I know that both are unlikely to happen, but they are still a dream.


----------



## Minstrel (Dec 31, 2002)

*Re: Bassy with a good SL game*



meru said:


> And don't forget that we also have Jarrett Jack. We could call him The Poor Man's Chauncey Billups. Or if you're feeling less charitable, Eric Snow With A Jump Shot. Either way, I'll take that over TPMKA any day.


For most of Billups' career, he was considered a poor man's Stephon Marbury. It's amazing what playing for a great team will do for your image. Marbury has played with terrible supporting casts most of his career, which is the biggest reason why he's viewed as a loser. Point guards with similar mentalities are viewed in widely disparate ways depending on the quality of the team around them.


----------



## crowTrobot (Jun 24, 2005)

*Re: Bassy with a good SL game*



Foulzilla said:


> I have a dream. A dream where people don't feel the need to bring up a traded (or passed on) players stats every time they have a good (or even decent) game.



good luck with that if morrison stays healthy :banana:


----------



## MAS RipCity (Feb 22, 2003)

*Re: Bassy with a good SL game*



Nate McVillain said:


> I think I am going to get real tired this year if every time Bassy has a good game, one of the trade opponents makes a thread saying that his good game proves that we made a bad trade, and every time Bassy lays an egg, one of the trades proponents makes a thread saying that his performance proves that the trade was great for the Blazers.
> 
> Only time will tell.


well prepared to get tired quickly because everytime bassy has a good game, im postin it.....pdx pissed me off by tradin away my fv blazer...really has nothing to do with roy anymore...im just upset and bassy is going to make everyone pay.


----------



## meru (Jul 2, 2003)

*Re: Bassy with a good SL game*



Minstrel said:


> For most of Billups' career, he was considered a poor man's Stephon Marbury. It's amazing what playing for a great team will do for your image. Marbury has played with terrible supporting casts most of his career, which is the biggest reason why he's viewed as a loser. Point guards with similar mentalities are viewed in widely disparate ways depending on the quality of the team around them.

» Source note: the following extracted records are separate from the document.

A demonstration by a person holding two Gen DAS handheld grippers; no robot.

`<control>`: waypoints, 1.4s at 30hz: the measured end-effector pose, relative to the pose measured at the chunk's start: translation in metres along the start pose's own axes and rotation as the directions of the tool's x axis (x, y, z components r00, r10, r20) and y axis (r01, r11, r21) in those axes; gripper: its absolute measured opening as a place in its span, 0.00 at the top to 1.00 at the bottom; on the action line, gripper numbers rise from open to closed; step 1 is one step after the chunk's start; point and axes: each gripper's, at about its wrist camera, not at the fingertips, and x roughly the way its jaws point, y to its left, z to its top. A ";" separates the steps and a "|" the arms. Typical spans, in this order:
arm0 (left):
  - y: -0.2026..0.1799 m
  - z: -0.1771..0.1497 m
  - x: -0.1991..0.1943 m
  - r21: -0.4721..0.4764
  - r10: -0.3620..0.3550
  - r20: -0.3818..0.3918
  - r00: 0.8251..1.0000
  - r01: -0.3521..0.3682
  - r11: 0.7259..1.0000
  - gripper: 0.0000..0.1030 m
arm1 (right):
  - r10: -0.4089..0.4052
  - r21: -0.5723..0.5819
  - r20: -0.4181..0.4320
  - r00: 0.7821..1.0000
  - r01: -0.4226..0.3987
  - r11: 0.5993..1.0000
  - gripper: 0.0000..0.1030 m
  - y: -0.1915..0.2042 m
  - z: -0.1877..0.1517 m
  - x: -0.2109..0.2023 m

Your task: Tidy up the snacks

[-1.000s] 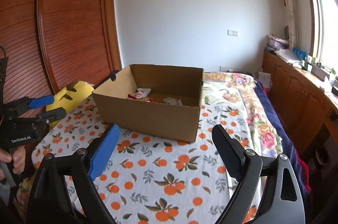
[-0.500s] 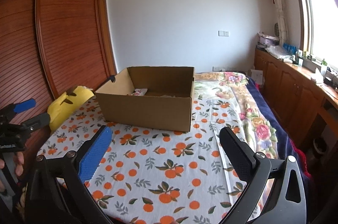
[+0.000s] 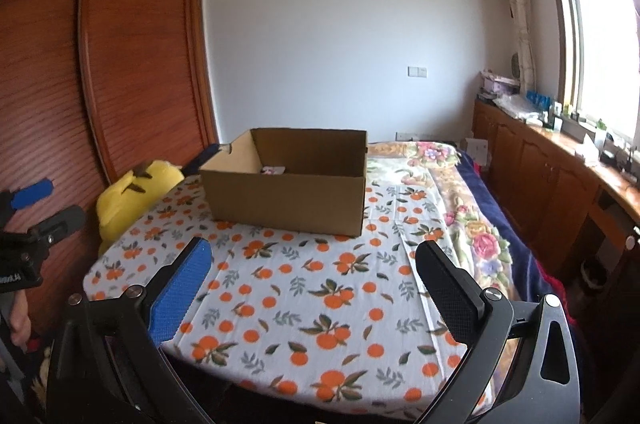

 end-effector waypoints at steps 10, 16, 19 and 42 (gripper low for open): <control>-0.005 -0.028 -0.023 0.008 0.027 0.006 1.000 -0.027 1.000 0.00 | -0.037 0.075 0.006 0.999 0.036 0.997 0.00 0.005 -0.027 -0.031; -0.009 -0.039 -0.025 0.004 0.012 -0.003 1.000 -0.012 1.000 0.00 | -0.106 0.060 0.016 0.994 0.105 0.993 0.00 0.006 -0.040 -0.037; -0.011 -0.042 -0.025 0.003 0.014 0.002 1.000 -0.014 1.000 0.00 | -0.119 0.068 0.009 0.993 0.118 0.991 0.00 0.003 -0.043 -0.036; -0.006 -0.044 -0.031 -0.023 0.007 0.003 1.000 -0.007 1.000 0.00 | -0.148 0.061 0.017 0.989 0.147 0.987 0.00 0.000 -0.046 -0.040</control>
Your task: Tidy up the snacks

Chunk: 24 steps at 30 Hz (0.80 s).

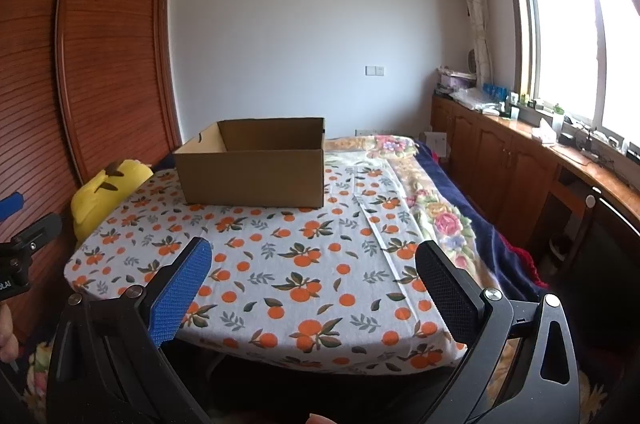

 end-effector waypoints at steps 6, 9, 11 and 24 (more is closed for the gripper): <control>0.001 0.000 0.000 0.002 0.000 0.005 1.000 0.000 1.000 0.00 | 0.004 0.000 -0.006 1.000 -0.004 1.000 0.00 0.002 0.000 0.000; 0.002 0.000 0.000 0.000 0.001 0.006 1.000 -0.001 1.000 0.00 | 0.006 0.003 -0.006 1.000 -0.006 1.000 0.00 0.002 0.000 0.000; 0.002 0.000 0.000 0.000 0.002 0.007 1.000 -0.002 1.000 0.00 | 0.002 0.001 -0.003 1.000 -0.002 1.000 0.00 0.002 0.000 -0.001; 0.002 0.001 -0.002 -0.001 0.006 0.013 1.000 -0.006 1.000 0.00 | 0.006 0.002 -0.004 1.000 -0.006 1.000 0.00 0.004 0.001 0.000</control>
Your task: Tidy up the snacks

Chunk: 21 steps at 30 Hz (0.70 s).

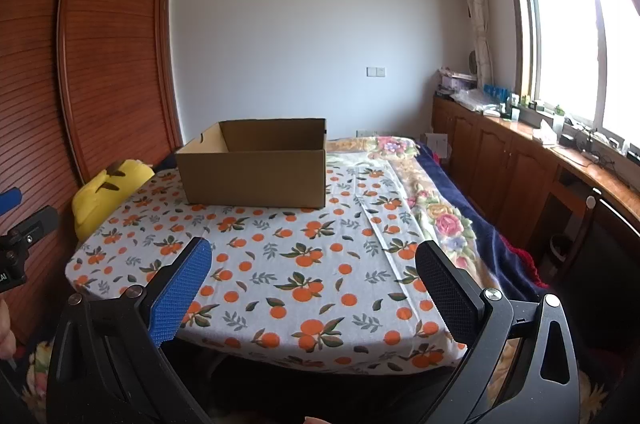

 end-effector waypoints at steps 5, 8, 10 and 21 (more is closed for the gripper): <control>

Maybe _you_ viewed him that way, but I've certainly never heard that comparison. I've never been able to understand your soft spot for Marbury given your otherwise good taste, Minstrel. Marbury is just a jerk. It may not be his fault (maybe one of his former lives had some McDonalds' fries which explains the cockroach in him) but he clearly is. And Billups just as clearly isn't. Besides, Billups is bigger and was always viewed as a less-polished passer, and without the NY flash.

Marbury's poor supporting casts have been as much his fault as anyone's - both because he makes them look poor, and because he has them rather than Kevin Garnett because he couldn't take playing second fiddle. (And isn't it amazing how much better the Nets looked and how much worse the Suns looked when Marbury and Kidd got swapped. Boy, that Marbury - just jinxed.)


----------



## soonerterp (Nov 13, 2005)

*Re: Bassy with a good SL game*

Telfair thanks Portland

Good article at hoopsworld.com.


----------



## RedHot&Rolling (Jun 26, 2004)

*Re: Bassy with a good SL game*

Telfair will always be 5'11" and posted up on a regular basis. Brandon Roy will always be taller.
Neener neener neener.

BTW - Marbury made his own bed when he wanted out of Minny. He was a professional fool.


----------



## Minstrel (Dec 31, 2002)

*Re: Bassy with a good SL game*



meru said:


> Maybe _you_ viewed him that way, but I've certainly never heard that comparison.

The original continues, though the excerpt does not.